Über das weitere Vorgehen bei der Umsetzung des Projektes sprach eGovernment Computing mit Dr. Hanno Thewes.

Dr. Hanno Thewes, ist CIO des Saarlandes
Dr. Hanno Thewes, ist CIO des Saarlandes
(Foto: Finanzministerium Saarland)

Herr Dr. Thewes, wie beurteilen Sie die Bedrohung öffentlicher IT-Infrastrukturen und welche Schutzmaßnahmen halten Sie für unabdingbar?

Thewes: In der Öffentlichen Verwaltung liegen inzwischen immer mehr Daten elektronisch vor und werden elektronisch ausgetauscht. Die Informationstechnologie ist in zunehmendem Maße ein integraler Bestandteil von Verwaltungsverfahren geworden. Gleichzeitig meldet das Bundesamt für Sicherheit in der Informationstechnik aus seinem Cyberabwehrzentrum ein Lagebild, aus dem hervorgeht, dass Zahl und Gefährlichkeit der Angriffe zunehmen.

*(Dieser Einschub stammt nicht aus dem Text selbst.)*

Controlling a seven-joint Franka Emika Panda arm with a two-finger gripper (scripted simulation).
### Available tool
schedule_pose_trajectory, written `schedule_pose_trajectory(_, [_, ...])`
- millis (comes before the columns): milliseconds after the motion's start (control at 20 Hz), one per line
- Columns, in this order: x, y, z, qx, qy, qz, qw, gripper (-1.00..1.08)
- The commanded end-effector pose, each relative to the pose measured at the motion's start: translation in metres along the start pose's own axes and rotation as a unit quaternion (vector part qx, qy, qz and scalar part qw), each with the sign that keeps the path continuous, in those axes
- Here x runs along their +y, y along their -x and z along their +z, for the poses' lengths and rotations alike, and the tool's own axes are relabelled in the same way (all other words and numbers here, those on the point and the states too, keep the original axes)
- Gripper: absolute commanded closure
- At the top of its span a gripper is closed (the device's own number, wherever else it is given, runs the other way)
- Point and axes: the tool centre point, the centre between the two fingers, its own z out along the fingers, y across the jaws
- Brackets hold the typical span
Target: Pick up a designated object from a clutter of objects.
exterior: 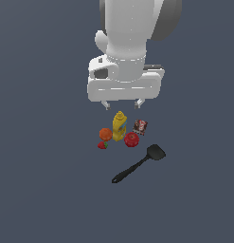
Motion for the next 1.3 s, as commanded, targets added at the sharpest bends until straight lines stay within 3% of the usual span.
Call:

Diese Gefahr müssen wir sehr ernst nehmen. Neben der Sicherstellung des personenbezogenen Datenschutzes besteht unsere zentrale Aufgabe im Schutz der Grundwerte Vertraulichkeit, Verfügbarkeit und Integrität. Das bedeutet, dass Informationen befugten Personen unter verlässlichen technischen Bedingungen vollständig und unverändert zur Verfügung gestellt werden müssen. Diese Infrastrukturen müssen deshalb in besonderer Weise geschützt werden.

Dies wird technisch durch den Aufbau einer sicheren und zukunftsfähigen Infrastruktur ermöglicht. Doch dies alleine reicht nicht aus: Neben den technischen Schutzmaßnahmen sind insbesondere auch organisatorische Aspekte zu betrachten.